WORK REQUIRED =>
From the data below, repeat exactly the lines from the line with "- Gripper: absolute" to the line with "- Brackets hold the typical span", both included.

Top of RECORDS FOR PROCESSING

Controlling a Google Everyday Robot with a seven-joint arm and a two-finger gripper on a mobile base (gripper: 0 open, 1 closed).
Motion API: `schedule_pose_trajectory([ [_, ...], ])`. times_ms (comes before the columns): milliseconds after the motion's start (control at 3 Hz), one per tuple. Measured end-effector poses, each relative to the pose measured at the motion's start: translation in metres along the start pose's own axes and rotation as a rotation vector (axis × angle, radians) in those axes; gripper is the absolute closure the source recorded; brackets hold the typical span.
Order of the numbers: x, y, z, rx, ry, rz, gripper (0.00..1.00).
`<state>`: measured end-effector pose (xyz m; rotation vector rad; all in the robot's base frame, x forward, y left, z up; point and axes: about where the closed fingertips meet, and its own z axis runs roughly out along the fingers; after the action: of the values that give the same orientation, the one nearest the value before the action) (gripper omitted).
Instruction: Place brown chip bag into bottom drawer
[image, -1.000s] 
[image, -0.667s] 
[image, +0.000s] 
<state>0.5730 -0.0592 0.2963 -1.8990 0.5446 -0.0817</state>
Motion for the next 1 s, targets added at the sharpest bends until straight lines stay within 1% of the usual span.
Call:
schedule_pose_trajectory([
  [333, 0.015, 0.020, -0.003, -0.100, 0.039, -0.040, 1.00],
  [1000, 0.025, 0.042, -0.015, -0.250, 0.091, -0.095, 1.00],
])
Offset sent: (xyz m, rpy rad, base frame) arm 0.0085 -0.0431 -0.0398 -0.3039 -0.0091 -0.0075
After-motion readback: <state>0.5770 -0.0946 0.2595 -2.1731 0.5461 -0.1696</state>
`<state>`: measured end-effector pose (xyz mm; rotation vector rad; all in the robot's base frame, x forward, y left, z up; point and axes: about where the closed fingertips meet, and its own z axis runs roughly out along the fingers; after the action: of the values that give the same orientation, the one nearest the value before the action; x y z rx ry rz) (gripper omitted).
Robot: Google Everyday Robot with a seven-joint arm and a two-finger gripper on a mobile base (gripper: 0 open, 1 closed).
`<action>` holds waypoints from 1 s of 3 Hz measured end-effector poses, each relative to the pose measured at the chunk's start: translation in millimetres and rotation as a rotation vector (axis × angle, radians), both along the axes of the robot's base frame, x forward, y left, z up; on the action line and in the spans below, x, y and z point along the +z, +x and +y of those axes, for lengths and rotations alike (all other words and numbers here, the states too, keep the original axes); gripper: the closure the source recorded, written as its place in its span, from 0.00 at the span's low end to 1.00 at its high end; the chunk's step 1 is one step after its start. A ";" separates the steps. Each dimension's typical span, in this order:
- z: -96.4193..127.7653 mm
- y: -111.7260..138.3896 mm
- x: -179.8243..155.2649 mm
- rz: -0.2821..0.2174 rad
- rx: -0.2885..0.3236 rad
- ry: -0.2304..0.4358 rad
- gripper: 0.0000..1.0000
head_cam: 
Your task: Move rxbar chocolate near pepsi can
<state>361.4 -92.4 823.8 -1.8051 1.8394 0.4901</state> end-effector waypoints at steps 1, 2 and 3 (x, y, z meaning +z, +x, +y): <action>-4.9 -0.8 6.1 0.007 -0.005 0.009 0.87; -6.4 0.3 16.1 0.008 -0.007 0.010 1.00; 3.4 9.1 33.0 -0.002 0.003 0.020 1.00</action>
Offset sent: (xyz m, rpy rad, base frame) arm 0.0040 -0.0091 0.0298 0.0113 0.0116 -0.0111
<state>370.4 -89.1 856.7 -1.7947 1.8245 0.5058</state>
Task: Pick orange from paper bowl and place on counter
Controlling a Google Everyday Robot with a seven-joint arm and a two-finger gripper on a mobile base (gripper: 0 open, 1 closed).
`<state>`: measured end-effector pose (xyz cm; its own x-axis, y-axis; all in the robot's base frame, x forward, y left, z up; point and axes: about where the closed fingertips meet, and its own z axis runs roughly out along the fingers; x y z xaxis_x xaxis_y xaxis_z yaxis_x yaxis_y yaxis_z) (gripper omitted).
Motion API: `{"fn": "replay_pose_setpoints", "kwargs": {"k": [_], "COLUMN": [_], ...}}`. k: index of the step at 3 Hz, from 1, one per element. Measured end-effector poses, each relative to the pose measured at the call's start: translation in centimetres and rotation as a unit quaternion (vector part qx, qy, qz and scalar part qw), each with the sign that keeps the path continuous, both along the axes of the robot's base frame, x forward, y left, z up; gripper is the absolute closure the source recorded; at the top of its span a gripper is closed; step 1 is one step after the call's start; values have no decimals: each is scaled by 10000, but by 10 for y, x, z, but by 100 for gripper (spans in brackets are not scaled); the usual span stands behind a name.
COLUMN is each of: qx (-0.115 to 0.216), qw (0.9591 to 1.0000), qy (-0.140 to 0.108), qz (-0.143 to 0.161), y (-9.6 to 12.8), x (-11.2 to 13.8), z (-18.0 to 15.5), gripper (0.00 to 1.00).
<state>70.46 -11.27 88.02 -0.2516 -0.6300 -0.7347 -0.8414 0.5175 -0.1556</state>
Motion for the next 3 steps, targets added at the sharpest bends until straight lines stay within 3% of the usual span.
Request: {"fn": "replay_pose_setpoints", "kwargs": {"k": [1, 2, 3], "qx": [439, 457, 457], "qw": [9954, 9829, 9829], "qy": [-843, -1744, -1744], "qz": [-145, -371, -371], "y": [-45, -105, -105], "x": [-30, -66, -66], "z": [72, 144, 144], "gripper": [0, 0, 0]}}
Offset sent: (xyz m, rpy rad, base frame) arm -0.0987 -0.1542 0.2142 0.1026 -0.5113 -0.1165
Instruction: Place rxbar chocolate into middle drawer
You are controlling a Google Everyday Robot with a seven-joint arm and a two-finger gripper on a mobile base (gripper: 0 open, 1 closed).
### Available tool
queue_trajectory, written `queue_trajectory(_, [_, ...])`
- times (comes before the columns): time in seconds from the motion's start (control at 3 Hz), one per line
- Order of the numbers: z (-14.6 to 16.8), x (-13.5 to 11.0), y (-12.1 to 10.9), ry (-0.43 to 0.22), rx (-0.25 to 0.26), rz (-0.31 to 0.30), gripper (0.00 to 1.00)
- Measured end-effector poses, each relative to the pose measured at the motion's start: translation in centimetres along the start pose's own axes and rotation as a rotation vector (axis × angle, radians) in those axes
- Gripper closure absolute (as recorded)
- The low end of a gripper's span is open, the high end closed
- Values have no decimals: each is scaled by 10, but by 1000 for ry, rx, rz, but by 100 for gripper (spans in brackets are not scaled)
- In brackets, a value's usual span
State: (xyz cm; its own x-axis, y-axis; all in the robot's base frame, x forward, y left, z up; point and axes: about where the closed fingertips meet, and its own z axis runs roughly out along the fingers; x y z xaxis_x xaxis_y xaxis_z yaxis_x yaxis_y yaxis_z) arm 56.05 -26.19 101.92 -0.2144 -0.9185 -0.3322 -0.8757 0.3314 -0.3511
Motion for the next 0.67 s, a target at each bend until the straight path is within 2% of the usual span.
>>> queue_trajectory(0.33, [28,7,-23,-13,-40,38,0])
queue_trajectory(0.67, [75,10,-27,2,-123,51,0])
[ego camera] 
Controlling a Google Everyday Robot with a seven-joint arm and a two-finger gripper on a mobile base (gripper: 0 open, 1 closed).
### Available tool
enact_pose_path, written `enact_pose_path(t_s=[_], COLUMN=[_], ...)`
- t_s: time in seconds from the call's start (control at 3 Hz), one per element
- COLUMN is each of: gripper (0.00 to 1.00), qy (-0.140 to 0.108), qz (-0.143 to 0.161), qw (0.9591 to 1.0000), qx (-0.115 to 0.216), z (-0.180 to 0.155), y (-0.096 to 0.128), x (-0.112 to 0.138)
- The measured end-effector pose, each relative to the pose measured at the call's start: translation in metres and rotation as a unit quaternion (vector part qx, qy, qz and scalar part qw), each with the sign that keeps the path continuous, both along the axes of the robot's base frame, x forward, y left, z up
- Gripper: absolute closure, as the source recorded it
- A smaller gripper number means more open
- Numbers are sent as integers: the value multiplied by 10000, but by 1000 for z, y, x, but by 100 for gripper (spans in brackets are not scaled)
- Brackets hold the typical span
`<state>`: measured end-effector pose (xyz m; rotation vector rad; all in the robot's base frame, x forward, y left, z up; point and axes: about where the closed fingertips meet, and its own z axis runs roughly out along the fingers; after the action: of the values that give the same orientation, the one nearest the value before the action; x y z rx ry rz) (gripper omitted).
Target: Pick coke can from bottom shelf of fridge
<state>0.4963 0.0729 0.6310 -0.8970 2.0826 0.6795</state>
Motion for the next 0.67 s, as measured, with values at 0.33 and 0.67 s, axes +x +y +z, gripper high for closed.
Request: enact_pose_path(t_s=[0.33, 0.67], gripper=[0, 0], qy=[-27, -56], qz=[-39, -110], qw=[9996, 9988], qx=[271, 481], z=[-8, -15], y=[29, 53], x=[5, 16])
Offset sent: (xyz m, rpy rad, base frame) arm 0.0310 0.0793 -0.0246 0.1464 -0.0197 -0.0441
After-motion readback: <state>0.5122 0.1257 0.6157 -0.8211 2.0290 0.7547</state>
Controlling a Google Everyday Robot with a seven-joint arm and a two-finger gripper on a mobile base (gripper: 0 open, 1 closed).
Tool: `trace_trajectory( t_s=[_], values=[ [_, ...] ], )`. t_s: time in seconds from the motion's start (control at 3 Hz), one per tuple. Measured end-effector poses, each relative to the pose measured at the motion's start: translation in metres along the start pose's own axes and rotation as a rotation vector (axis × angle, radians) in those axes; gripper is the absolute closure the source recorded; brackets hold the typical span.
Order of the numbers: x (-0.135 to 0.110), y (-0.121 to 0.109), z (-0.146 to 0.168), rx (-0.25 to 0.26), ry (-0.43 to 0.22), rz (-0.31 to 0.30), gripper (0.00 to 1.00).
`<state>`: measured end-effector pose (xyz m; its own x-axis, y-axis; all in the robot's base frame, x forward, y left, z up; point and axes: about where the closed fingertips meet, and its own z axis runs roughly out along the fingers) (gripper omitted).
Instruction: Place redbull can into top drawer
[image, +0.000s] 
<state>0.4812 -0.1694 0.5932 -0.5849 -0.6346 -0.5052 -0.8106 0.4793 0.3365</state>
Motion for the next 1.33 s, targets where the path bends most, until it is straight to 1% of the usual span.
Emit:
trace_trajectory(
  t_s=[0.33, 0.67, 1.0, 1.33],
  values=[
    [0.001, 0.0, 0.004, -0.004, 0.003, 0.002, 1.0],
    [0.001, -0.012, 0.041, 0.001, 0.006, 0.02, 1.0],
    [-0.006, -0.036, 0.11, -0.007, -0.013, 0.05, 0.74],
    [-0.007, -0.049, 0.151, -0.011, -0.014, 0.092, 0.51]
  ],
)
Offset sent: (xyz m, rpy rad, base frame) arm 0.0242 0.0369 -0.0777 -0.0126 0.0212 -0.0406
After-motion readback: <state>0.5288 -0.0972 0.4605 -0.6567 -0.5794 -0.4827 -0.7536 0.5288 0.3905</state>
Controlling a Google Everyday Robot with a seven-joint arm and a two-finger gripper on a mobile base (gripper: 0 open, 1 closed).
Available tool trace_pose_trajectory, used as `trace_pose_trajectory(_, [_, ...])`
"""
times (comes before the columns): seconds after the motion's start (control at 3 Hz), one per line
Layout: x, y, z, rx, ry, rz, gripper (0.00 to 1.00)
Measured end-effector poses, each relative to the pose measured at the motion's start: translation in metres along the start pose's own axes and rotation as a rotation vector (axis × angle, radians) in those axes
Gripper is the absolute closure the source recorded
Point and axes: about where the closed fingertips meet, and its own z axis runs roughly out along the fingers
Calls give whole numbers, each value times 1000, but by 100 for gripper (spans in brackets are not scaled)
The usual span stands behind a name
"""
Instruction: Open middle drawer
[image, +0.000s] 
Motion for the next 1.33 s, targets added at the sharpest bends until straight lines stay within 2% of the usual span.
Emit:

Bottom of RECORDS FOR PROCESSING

RESULT =>
- Gripper: absolute closure, as the source recorded it
- A smaller gripper number means more open
- Numbers are sent as integers: the value multiplied by 10000, but by 1000 for z, y, x, but by 100 for gripper (spans in brackets are not scaled)
- Brackets hold the typical span

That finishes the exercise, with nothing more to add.